In the data below, one line contains "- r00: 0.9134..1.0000" and a later one contains "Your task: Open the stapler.". Print both, with every line between them, exactly and alone.

# Records shown
--
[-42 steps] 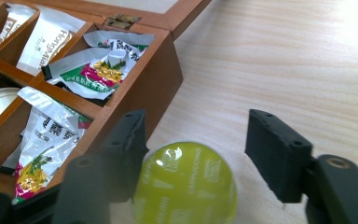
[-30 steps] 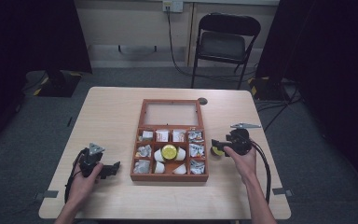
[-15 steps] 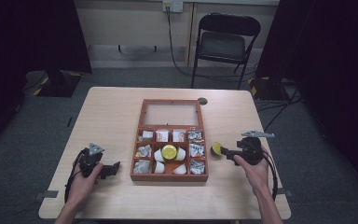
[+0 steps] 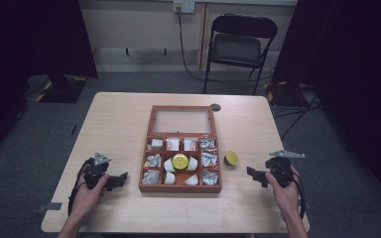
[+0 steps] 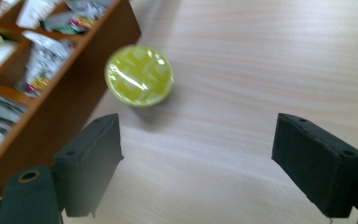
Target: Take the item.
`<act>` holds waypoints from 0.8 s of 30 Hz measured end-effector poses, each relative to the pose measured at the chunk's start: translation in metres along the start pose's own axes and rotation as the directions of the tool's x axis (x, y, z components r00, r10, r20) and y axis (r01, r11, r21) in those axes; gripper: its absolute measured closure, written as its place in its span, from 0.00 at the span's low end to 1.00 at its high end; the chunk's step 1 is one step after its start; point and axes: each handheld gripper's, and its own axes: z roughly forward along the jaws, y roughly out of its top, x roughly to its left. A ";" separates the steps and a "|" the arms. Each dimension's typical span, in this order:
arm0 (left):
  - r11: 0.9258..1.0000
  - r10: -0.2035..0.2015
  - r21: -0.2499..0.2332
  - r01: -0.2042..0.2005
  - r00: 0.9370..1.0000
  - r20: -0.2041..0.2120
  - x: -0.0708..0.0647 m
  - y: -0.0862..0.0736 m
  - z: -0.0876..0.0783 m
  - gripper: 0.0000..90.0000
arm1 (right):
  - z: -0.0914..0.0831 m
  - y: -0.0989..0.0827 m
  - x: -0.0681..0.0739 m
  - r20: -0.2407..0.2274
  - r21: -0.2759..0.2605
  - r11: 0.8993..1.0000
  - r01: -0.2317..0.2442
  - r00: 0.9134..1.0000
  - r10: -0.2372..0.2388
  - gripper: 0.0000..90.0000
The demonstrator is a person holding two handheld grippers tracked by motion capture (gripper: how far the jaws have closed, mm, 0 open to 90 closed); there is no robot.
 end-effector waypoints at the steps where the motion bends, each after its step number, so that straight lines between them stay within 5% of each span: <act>1: 1.000 0.000 0.002 0.000 1.000 0.001 0.000 0.000 0.000 0.00 | 0.000 -0.003 -0.001 0.008 0.006 1.000 0.003 1.000 -0.003 0.17; 10: 1.000 -0.001 0.000 0.001 1.000 0.002 0.000 0.000 0.000 0.00 | 0.012 -0.036 -0.014 0.120 0.080 0.997 0.003 0.993 -0.013 0.16; 24: 1.000 0.001 0.000 -0.001 1.000 0.001 0.001 0.000 0.000 0.00 | 0.015 -0.051 -0.009 0.203 -0.019 0.999 0.027 0.979 -0.023 0.13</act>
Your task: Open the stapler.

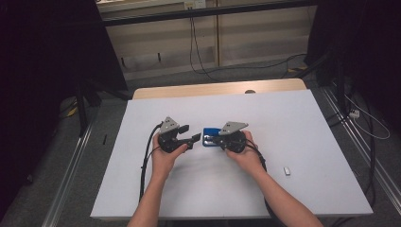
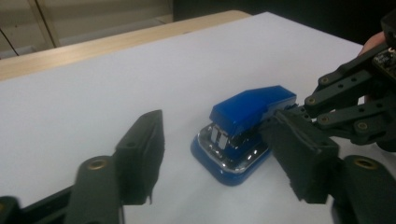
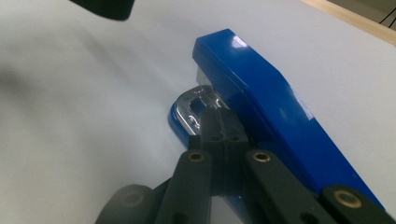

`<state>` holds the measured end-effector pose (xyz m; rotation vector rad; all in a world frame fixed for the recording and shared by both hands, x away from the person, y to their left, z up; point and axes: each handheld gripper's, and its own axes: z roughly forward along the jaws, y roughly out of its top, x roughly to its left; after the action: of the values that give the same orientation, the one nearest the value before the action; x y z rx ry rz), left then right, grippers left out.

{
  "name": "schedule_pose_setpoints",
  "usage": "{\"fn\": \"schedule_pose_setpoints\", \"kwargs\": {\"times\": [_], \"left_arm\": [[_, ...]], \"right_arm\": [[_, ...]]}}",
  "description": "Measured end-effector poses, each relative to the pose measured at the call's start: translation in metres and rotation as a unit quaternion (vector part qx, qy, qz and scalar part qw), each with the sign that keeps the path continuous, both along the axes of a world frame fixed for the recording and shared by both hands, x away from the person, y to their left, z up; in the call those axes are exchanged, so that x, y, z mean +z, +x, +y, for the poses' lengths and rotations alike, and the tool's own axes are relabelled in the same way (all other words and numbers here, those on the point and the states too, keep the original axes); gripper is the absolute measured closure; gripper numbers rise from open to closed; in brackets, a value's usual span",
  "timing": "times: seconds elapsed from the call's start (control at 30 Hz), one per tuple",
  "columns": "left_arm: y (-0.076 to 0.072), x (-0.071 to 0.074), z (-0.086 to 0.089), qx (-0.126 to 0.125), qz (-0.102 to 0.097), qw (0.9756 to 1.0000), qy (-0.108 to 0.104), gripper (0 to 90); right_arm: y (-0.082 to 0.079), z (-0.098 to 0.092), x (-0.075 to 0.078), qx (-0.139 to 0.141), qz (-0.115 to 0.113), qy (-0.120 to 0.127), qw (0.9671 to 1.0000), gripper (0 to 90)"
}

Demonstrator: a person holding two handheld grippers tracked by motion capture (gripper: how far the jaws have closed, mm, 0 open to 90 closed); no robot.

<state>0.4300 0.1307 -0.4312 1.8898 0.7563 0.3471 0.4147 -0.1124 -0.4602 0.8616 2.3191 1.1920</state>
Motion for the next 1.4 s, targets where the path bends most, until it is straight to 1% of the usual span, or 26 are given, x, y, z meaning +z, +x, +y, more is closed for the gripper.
{"fn": "schedule_pose_setpoints", "kwargs": {"times": [0.03, 0.1, 0.13, 0.17, 0.23, 0.27, 0.3, 0.33, 0.37, 0.4, 0.47, 0.5, 0.53, 0.57, 0.6, 0.67, 0.7, 0.77, 0.8, 0.87, 0.93, 1.03, 1.2, 1.27, 1.33, 1.4], "left_arm": [[0.000, -0.001, 0.000, -0.001, 0.004, 1.0000, 0.001, 43.1], [0.001, -0.002, 0.000, -0.001, 0.010, 0.9999, 0.008, 50.7], [0.002, -0.004, -0.001, -0.001, 0.014, 0.9998, 0.012, 57.5], [0.002, -0.004, -0.001, -0.001, 0.014, 0.9998, 0.012, 61.1], [0.002, -0.005, -0.002, -0.001, 0.018, 0.9996, 0.019, 66.8], [0.003, -0.007, -0.003, -0.001, 0.025, 0.9995, 0.022, 69.7], [0.003, -0.007, -0.003, -0.001, 0.025, 0.9995, 0.022, 71.8], [0.003, -0.008, -0.004, -0.002, 0.030, 0.9993, 0.022, 73.9], [0.003, -0.010, -0.006, -0.001, 0.043, 0.9988, 0.022, 75.5], [0.003, -0.010, -0.006, -0.001, 0.043, 0.9988, 0.022, 78.1], [0.004, -0.012, -0.008, 0.001, 0.052, 0.9984, 0.024, 79.5], [0.005, -0.013, -0.010, -0.002, 0.057, 0.9979, 0.030, 83.6], [0.005, -0.013, -0.010, -0.002, 0.057, 0.9979, 0.030, 85.5], [0.006, -0.015, -0.012, -0.003, 0.059, 0.9977, 0.033, 85.5], [0.008, -0.016, -0.014, -0.007, 0.062, 0.9974, 0.037, 89.0], [0.008, -0.017, -0.015, -0.001, 0.065, 0.9971, 0.040, 90.0], [0.009, -0.018, -0.016, 0.003, 0.070, 0.9968, 0.039, 90.0], [0.011, -0.019, -0.017, 0.004, 0.071, 0.9968, 0.035, 90.0], [0.012, -0.019, -0.018, 0.004, 0.076, 0.9963, 0.041, 90.0], [0.014, -0.020, -0.020, 0.003, 0.077, 0.9963, 0.039, 90.0], [0.015, -0.020, -0.022, 0.002, 0.075, 0.9963, 0.042, 90.0], [0.016, -0.020, -0.025, 0.004, 0.078, 0.9960, 0.044, 90.0], [0.019, -0.022, -0.029, 0.001, 0.081, 0.9955, 0.049, 90.0], [0.019, -0.023, -0.030, 0.000, 0.079, 0.9957, 0.048, 90.0], [0.019, -0.023, -0.031, 0.000, 0.076, 0.9957, 0.053, 90.0], [0.020, -0.023, -0.031, 0.000, 0.078, 0.9957, 0.049, 90.0]], "right_arm": [[0.001, 0.000, 0.000, 0.001, 0.002, 0.001, 1.0000, 90.0], [0.001, 0.002, -0.001, 0.002, 0.002, -0.001, 1.0000, 90.0], [0.002, 0.003, -0.002, 0.004, -0.001, -0.002, 1.0000, 90.0], [0.002, 0.003, -0.002, 0.004, -0.001, -0.002, 1.0000, 90.0], [0.002, 0.004, -0.002, 0.006, -0.002, -0.004, 1.0000, 90.0], [0.002, 0.003, -0.002, 0.007, -0.004, -0.004, 1.0000, 90.0], [0.002, 0.003, -0.002, 0.007, -0.004, -0.004, 1.0000, 90.0], [0.001, 0.004, -0.002, 0.007, -0.006, -0.007, 0.9999, 90.0], [0.001, 0.004, -0.003, 0.006, -0.008, -0.006, 0.9999, 90.0], [0.001, 0.004, -0.003, 0.006, -0.008, -0.006, 0.9999, 90.0], [0.001, 0.003, -0.004, 0.005, -0.009, -0.001, 0.9999, 90.0], [0.001, 0.003, -0.004, 0.004, -0.006, -0.001, 1.0000, 90.0], [0.001, 0.003, -0.004, 0.004, -0.006, -0.001, 1.0000, 90.0], [0.001, 0.004, -0.003, 0.004, -0.006, -0.003, 1.0000, 90.0], [0.000, 0.005, -0.002, 0.003, -0.007, -0.011, 0.9999, 90.0], [0.000, 0.005, -0.002, 0.003, -0.008, -0.011, 0.9999, 90.0], [0.000, 0.005, -0.003, 0.002, -0.008, -0.010, 0.9999, 90.0], [0.000, 0.004, -0.004, 0.002, -0.008, -0.003, 1.0000, 90.0], [0.000, 0.004, -0.004, 0.002, -0.008, -0.003, 1.0000, 90.0], [0.000, 0.004, -0.004, 0.002, -0.008, -0.003, 1.0000, 90.0], [0.000, 0.004, -0.003, 0.002, -0.007, -0.004, 1.0000, 90.0], [0.000, 0.004, -0.003, 0.001, -0.007, -0.004, 1.0000, 90.0], [0.000, 0.004, -0.004, -0.001, -0.006, -0.002, 1.0000, 90.0], [0.000, 0.004, -0.004, -0.001, -0.007, -0.002, 1.0000, 90.0], [0.000, 0.004, -0.004, -0.002, -0.006, -0.001, 1.0000, 90.0], [0.000, 0.004, -0.004, -0.002, -0.006, -0.001, 1.0000, 90.0]]}}
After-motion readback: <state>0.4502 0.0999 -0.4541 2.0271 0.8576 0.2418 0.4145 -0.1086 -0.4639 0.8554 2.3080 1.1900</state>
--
# Answer section
  - r00: 0.9134..1.0000
  - r10: -0.2372..0.2388
  - gripper: 0.0000..90.0000
The demonstrator is a person holding two handheld grippers tracked by motion capture (gripper: how far the jaws have closed, mm, 0 open to 90 closed); there is no robot.
 end-effector waypoints at the steps where the motion bends, each after its step number, so that straight lines between them stay within 5% of each span: <act>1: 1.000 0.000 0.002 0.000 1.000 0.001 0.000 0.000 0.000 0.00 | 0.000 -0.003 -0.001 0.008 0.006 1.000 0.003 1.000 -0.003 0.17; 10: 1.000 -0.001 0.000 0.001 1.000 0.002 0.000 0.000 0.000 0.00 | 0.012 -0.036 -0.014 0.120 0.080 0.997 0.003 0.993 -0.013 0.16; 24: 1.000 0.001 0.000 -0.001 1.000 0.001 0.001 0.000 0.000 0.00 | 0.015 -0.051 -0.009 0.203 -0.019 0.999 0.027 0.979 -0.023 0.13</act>
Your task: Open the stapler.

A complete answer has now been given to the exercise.